NHS medical staffing data analysis

We provide analysis on the secondary care workforce - updated monthly with new data on topics such as a shortage of doctors, growth of the workforce, retention issues and why staff are leaving the NHS.

NHS pressures waiting list

The most valuable resource the health service has is its staff. Yet the NHS is in the midst of a chronic workforce crisis, driven by years of insufficient investment in training new staff, inadequate workforce planning, and lack of government accountability.

The result is a vicious cycle of mounting pressures, declining staff wellbeing and poor retention.

This page provides analysis on the secondary care workforce and is updated monthly with new data. View more on the general practice workforce.

Note on data methodology

FTE / headcount

NHS Digital publishes workforce data as both headcount and FTE (full time equivalent).

Headcount refers to the number of individual doctors, while FTE is the proportion of full-time contracted hours that the post holder is contracted to work. 1 FTE would indicate they work a full set of hours, 0.5 that they worked half time.

As FTE reflects the true number of clinical hours the NHS has at its disposal, we usually find FTE to be more meaningful than headcount.

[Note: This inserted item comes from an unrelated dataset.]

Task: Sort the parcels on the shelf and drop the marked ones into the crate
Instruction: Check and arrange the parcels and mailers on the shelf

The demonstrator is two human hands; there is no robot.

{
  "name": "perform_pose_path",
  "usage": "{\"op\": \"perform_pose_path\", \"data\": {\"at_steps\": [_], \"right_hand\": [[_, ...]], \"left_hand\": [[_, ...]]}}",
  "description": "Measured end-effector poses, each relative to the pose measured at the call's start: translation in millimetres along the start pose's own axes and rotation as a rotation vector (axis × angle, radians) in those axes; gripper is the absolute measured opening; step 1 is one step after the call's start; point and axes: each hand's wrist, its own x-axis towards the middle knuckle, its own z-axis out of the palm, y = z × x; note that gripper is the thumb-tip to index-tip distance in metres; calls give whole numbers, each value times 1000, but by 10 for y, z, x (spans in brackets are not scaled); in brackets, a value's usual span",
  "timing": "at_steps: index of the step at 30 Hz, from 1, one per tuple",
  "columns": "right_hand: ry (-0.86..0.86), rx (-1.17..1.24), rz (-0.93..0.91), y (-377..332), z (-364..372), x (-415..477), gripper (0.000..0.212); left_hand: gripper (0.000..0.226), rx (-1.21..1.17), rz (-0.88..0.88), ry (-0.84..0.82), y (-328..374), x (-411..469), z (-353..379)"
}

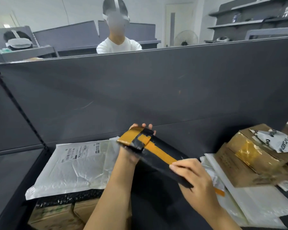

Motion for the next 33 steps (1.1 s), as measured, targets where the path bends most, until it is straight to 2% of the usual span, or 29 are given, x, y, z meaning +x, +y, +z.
{"op": "perform_pose_path", "data": {"at_steps": [2, 3, 5, 6, 8, 12, 16, 18, 20, 23, 25, 27, 29, 33], "right_hand": [[78, 160, 320, -58, -76, 133, 15], [127, 213, 513, -61, -69, 172, 17], [180, 465, 914, 52, -43, 146, 17], [194, 579, 1046, 98, -36, 132, 18], [213, 731, 1193, 163, -22, 107, 25], [222, 951, 1310, 80, 104, 115, 21], [75, 1161, 1383, -124, 367, 215, 21], [-50, 1215, 1404, -249, 506, 250, 19], [-243, 1250, 1394, -386, 640, 258, 16], [-584, 1270, 1345, -552, 826, 175, 17], [-761, 1259, 1374, -644, 959, 62, 25], [-871, 1192, 1456, -725, 1105, -106, 25], [-902, 1079, 1586, -763, 1265, -320, 24], [-950, 863, 1728, -720, 1540, -728, 24]], "left_hand": [[28, 68, -290, 333, 52, -48, 228], [25, 88, -316, 342, 108, -81, 206], [22, 209, -331, 288, 224, -182, 268], [21, 280, -325, 295, 221, -204, 216], [17, 441, -324, 310, 320, -301, 240], [15, 605, -259, 403, 642, -602, 156], [17, 579, -238, 526, 1100, -1101, -79], [14, 566, -261, 559, 1349, -1403, -211], [6, 609, -308, 605, 1599, -1731, -346], [43, 674, -443, 668, 1922, -2271, -514], [55, 652, -529, 750, 2022, -2609, -589], [37, 636, -564, 906, 1984, -2908, -704], [11, 581, -549, 1072, 1842, -3139, -816], [13, 449, -572, 1276, 1543, -3318, -1065]]}}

FTE is used throughout this page.

Full-time here is taken to be 37.5 hours - the FTE definition used by NHS Digital. This calculation is for illustrative purposes only, as we recognise employed doctor contracts can be 40 hours.

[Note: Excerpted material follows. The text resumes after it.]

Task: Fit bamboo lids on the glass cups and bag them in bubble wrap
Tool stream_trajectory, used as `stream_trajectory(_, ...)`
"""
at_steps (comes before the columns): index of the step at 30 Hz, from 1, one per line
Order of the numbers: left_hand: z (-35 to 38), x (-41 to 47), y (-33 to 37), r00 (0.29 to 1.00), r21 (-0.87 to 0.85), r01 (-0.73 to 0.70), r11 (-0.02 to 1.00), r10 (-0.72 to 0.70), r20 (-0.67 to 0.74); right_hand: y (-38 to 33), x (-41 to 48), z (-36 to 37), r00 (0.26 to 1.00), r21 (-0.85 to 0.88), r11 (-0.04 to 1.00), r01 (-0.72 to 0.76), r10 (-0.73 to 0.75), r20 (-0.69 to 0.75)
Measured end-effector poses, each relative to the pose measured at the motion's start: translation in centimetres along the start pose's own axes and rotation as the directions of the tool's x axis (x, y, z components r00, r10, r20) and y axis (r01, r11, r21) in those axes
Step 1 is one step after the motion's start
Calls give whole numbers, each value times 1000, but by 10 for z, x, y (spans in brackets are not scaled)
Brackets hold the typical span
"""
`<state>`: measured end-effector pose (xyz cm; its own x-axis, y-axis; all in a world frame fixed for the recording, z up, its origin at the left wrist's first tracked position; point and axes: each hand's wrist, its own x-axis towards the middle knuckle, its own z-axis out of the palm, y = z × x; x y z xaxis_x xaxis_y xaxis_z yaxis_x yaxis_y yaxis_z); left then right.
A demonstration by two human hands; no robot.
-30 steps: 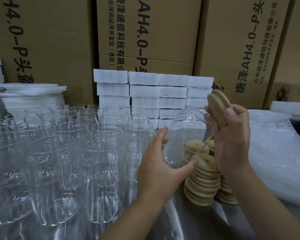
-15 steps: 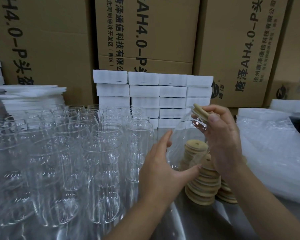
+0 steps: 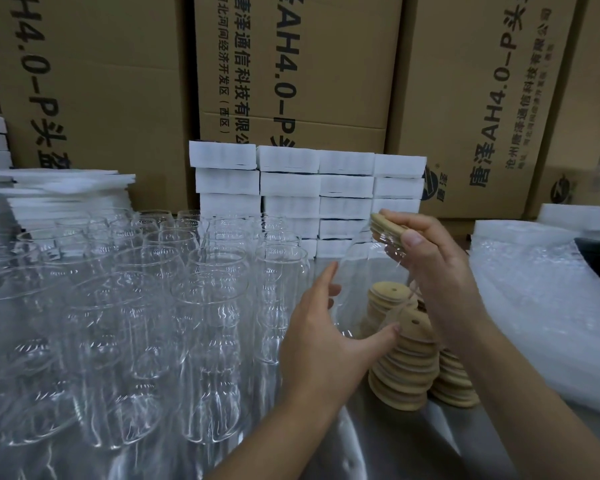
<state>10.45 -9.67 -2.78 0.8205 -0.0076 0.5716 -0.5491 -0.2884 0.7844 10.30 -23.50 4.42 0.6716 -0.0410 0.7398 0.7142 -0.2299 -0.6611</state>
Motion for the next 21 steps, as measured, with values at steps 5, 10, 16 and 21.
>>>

OECD (Organisation for Economic Co-operation and Development) comparisons

For international comparisons we use OECD data. However, this should be interpreted with caution due to international differences in how doctors are defined and differences between definitions, such as 'practising' and 'professionally active', that may create variation across countries.

We have calculated the doctor to population ratio for England ourselves (as OECD only supply this figure for the United Kingdom, not its constituent countries) using NHS Digital general practice and secondary care workforce statistics and mid-2020 ONS population estimates.

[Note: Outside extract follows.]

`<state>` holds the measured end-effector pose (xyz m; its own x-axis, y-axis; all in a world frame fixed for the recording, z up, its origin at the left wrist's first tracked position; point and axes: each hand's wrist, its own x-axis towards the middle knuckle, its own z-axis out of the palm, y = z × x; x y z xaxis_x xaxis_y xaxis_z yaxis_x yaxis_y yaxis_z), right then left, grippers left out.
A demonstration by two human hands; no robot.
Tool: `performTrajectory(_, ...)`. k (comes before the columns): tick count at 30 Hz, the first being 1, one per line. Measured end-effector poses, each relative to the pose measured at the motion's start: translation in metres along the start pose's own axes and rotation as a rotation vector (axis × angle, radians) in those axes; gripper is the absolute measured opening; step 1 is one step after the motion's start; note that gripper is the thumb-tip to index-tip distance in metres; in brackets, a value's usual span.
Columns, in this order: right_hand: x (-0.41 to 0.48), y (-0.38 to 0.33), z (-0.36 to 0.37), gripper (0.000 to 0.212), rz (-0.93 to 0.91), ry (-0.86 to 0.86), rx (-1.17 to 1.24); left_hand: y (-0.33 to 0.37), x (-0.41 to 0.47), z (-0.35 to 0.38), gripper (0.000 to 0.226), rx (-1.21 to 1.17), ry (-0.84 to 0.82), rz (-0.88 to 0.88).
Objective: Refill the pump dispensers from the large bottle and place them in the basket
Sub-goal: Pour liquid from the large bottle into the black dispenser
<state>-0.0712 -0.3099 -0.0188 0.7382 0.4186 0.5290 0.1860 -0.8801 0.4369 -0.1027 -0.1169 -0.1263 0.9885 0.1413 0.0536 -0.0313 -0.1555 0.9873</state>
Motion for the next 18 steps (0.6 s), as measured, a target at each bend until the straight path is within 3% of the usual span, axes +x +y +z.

England has a shortage of doctors

Poor workforce planning

The lack of official, publicly available workforce planning makes it difficult to quantify the full extent of medical shortages.

In absence of this, recent BMA research has used the number of doctors per 1,000 people in OECD EU nations as a baseline to estimate the size of the gap.

In comparison to other nations, England has a very low proportion of doctors relative to the population. The average number of doctors per 1,000 people in OECD EU nations is 3.7, but England has just 2.9. Germany, by comparison, has 4.3.

England would need the equivalent of an additional 46,300 full time doctors simply to put us on an equivalent standard with today’s OECD EU average of 3.7 doctors per 1,000 people.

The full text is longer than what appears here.